----- Provided data -----

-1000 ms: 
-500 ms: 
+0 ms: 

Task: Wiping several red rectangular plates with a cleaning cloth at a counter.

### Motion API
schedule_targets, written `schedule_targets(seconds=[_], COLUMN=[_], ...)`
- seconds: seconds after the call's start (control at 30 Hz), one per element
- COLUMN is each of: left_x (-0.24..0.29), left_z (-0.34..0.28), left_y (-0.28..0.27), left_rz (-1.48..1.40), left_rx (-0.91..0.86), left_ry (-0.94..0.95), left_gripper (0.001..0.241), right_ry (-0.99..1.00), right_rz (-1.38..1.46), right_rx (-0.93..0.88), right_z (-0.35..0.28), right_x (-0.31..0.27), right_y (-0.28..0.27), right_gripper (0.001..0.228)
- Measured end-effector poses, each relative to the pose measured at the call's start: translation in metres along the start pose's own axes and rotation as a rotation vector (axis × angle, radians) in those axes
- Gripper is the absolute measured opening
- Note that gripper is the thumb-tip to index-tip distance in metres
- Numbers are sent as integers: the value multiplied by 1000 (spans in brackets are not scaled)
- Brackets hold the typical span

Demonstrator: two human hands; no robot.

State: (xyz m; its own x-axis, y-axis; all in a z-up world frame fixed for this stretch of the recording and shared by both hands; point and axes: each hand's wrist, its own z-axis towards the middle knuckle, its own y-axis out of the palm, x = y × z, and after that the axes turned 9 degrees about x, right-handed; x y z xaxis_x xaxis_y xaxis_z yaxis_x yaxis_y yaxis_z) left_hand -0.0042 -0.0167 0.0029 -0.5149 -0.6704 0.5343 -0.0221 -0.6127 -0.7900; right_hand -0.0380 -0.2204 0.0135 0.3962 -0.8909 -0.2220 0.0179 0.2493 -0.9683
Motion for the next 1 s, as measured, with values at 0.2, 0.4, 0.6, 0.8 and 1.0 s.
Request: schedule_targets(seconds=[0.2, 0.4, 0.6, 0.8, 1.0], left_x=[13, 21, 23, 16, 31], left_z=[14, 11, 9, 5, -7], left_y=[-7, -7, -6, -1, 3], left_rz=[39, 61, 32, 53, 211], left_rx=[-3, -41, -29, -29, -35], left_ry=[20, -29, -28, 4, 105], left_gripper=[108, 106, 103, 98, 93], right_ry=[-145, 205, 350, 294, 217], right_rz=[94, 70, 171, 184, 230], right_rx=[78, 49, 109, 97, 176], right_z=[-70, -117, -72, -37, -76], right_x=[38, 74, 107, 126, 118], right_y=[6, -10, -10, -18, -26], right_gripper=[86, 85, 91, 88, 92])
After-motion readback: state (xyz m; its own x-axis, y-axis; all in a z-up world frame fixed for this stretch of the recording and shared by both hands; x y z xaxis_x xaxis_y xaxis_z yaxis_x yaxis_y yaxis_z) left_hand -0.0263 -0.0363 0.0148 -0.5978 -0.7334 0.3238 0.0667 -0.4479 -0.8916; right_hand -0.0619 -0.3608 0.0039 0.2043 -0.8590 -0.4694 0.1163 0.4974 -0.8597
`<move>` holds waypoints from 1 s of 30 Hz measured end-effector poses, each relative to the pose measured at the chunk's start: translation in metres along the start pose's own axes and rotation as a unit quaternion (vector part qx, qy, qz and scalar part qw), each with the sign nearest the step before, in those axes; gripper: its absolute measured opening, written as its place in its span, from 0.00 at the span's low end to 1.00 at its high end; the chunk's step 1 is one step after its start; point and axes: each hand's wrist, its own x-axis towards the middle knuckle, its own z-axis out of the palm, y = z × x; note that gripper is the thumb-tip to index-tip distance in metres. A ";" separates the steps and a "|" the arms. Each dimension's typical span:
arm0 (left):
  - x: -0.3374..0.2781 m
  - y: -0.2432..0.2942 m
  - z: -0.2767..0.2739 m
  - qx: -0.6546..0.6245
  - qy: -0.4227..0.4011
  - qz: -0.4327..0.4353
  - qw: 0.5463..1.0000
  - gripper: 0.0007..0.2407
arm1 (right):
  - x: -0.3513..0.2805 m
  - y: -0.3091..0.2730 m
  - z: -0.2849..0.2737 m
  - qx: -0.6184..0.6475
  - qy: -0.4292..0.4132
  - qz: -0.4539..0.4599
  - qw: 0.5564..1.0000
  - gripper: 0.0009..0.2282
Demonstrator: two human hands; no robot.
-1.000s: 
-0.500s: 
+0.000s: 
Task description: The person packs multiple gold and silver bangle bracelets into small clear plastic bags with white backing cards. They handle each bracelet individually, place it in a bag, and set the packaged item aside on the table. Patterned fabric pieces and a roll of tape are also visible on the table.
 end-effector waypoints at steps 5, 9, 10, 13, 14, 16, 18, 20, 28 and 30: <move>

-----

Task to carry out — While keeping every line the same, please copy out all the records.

Exercise output —
-1000 ms: 
-500 ms: 
+0 ms: 

Task: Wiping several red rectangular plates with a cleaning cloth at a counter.

### Motion API
schedule_targets, written `schedule_targets(seconds=[_], COLUMN=[_], ...)`
- seconds: seconds after the call's start (control at 30 Hz), one per element
- COLUMN is each of: left_x (-0.24..0.29), left_z (-0.34..0.28), left_y (-0.28..0.27), left_rz (-1.48..1.40), left_rx (-0.91..0.86), left_ry (-0.94..0.95), left_gripper (0.001..0.241), right_ry (-0.99..1.00), right_rz (-1.38..1.46), right_rx (-0.93..0.88), right_z (-0.35..0.28), right_x (-0.31..0.27), right_y (-0.28..0.27), right_gripper (0.001..0.228)
- Measured end-effector poses, each relative to the pose measured at the call's start: translation in metres along the start pose's own axes and rotation as a rotation vector (axis × angle, radians) in those axes
- Gripper is the absolute measured opening
- Note that gripper is the thumb-tip to index-tip distance in metres
- Numbers are sent as integers: the value multiplied by 1000 (spans in brackets are not scaled)
- Brackets hold the typical span

Demonstrator: two human hands; no robot.

State: (xyz m; its own x-axis, y-axis; all in a z-up world frame fixed for this stretch of the recording and shared by both hands; point and axes: each hand's wrist, its own z-axis towards the middle knuckle, its own y-axis out of the palm, x = y × z, and after that the axes turned 9 degrees about x, right-handed; x y z xaxis_x xaxis_y xaxis_z yaxis_x yaxis_y yaxis_z) left_hand -0.0042 -0.0167 0.0029 -0.5149 -0.6704 0.5343 -0.0221 -0.6127 -0.7900; right_hand -0.0380 -0.2204 0.0135 0.3962 -0.8909 -0.2220 0.0179 0.2493 -0.9683
Motion for the next 1 s, as measured, with values at 0.2, 0.4, 0.6, 0.8 and 1.0 s.
Request: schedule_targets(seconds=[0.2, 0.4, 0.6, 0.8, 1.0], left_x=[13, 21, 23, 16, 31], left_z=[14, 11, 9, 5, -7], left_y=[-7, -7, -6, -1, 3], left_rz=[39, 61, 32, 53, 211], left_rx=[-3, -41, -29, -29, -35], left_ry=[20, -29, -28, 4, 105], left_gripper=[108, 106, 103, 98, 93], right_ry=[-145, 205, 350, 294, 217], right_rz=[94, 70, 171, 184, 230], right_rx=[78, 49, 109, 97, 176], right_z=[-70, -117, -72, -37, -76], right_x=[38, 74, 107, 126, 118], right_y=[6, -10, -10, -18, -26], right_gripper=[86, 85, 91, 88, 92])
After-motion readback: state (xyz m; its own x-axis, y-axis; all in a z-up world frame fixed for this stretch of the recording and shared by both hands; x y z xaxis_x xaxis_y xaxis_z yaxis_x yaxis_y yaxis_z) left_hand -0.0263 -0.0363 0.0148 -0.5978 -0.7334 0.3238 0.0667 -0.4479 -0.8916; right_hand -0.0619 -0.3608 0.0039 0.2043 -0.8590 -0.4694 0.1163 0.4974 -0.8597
`<move>` holds waypoints from 1 s of 30 Hz measured end-effector poses, each relative to the pose measured at the chunk's start: translation in metres along the start pose's own axes and rotation as a unit quaternion (vector part qx, qy, qz and scalar part qw), each with the sign nearest the step before, in those axes; gripper: its absolute measured opening, written as its place in its span, from 0.00 at the span's low end to 1.00 at its high end; the chunk's step 1 is one step after its start; point and axes: each hand's wrist, its own x-axis towards the middle knuckle, its own z-axis out of the palm, y = z × x; note that gripper is the thumb-tip to index-tip distance in metres. A ";" separates the steps and a "|" the arms. Each dimension's typical span:
arm0 (left):
  - x: -0.3374..0.2781 m
  - y: -0.2432..0.2942 m
  - z: -0.2767..0.2739 m
  - qx: -0.6546..0.6245
  - qy: -0.4227..0.4011
  - qz: -0.4327..0.4353
  - qw: 0.5463..1.0000
  - gripper: 0.0007..0.2407
arm1 (right):
  - x: -0.3513..0.2805 m
  - y: -0.3091..0.2730 m
  - z: -0.2849..0.2737 m
  - qx: -0.6184..0.6475
  - qy: -0.4292..0.4132
  - qz: -0.4539..0.4599
  - qw: 0.5564..1.0000
  - gripper: 0.0009..0.2282
Demonstrator: two human hands; no robot.
-1.000s: 
-0.500s: 
+0.000s: 
Task description: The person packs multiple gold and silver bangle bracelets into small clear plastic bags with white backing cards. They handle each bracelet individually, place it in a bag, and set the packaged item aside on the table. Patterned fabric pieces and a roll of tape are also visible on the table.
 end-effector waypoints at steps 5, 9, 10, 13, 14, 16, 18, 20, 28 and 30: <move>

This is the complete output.